PROBLEM REQUIREMENTS - Where in the material does the word "scene" appear? Copy each line that has it.

─── DATA FOR REVIEW ───

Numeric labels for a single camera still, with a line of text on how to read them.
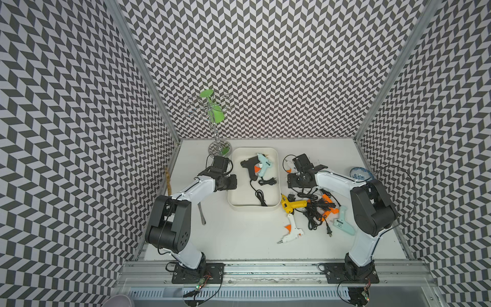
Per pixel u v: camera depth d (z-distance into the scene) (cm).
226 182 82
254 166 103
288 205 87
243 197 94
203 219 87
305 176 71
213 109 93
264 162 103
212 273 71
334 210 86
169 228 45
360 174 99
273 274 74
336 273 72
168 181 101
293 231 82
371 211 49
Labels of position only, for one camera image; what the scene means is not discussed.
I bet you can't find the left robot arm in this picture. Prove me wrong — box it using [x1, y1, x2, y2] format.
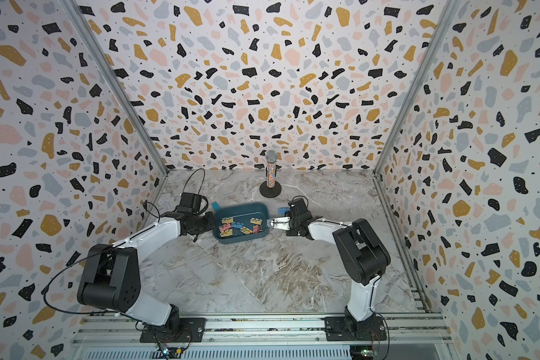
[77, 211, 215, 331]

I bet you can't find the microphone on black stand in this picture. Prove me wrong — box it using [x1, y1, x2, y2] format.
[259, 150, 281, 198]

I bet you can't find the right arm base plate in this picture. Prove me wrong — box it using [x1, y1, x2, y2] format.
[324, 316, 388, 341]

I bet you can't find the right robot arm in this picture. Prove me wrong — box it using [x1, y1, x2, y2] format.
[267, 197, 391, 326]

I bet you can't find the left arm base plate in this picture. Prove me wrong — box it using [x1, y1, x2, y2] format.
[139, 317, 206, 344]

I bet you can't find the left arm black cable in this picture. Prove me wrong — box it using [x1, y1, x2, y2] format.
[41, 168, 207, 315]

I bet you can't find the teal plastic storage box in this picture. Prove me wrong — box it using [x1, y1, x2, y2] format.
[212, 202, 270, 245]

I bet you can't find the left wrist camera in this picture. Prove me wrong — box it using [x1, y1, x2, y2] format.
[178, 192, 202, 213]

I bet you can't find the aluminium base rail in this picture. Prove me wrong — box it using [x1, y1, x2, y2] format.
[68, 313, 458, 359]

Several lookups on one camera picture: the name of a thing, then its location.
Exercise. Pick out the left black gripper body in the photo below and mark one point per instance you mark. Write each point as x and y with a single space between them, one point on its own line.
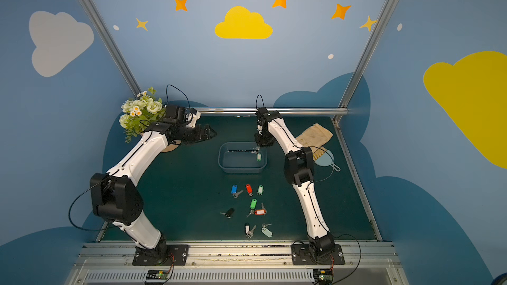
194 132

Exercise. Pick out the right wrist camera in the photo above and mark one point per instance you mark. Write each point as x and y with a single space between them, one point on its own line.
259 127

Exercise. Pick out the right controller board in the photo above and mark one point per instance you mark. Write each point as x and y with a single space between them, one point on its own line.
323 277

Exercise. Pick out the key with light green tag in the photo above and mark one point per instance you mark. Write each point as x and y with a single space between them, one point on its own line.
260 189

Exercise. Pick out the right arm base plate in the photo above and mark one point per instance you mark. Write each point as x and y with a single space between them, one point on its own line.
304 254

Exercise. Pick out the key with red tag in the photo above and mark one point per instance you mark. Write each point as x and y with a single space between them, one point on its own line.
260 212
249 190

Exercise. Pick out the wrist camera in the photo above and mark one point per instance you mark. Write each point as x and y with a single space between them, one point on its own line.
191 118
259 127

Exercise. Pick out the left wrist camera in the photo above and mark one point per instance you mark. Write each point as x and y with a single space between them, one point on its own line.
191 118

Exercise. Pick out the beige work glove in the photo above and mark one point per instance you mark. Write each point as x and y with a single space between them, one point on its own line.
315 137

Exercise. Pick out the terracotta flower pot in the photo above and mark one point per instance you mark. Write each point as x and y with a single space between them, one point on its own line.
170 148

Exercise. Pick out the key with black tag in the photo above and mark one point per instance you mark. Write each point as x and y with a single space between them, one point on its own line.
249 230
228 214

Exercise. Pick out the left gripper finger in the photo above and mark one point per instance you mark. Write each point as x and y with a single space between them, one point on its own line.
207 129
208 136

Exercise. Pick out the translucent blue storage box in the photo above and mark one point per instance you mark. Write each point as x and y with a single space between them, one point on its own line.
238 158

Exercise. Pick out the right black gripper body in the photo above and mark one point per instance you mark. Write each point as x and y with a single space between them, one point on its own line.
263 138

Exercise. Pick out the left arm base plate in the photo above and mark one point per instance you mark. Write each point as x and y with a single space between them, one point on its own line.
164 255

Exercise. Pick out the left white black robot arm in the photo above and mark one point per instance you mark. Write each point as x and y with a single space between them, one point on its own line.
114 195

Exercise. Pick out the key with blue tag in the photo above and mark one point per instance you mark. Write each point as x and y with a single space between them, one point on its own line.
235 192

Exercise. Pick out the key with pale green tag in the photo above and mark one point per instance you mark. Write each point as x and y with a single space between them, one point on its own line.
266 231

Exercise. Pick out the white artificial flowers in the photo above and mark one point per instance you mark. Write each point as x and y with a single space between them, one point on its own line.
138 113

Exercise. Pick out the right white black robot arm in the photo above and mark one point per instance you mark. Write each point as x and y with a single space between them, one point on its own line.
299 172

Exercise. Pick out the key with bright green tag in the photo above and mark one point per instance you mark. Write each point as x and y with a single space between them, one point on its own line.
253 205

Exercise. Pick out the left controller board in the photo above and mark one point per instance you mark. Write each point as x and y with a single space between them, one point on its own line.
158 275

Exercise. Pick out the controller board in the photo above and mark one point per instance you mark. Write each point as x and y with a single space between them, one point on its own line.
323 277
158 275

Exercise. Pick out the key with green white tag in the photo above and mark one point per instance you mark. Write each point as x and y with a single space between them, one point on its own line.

───

ANSWER TO THIS TASK -
Per pixel u v: camera depth d (z-distance into the scene) (cm).
Labels of position only, for one camera image; what the scene means is not discussed.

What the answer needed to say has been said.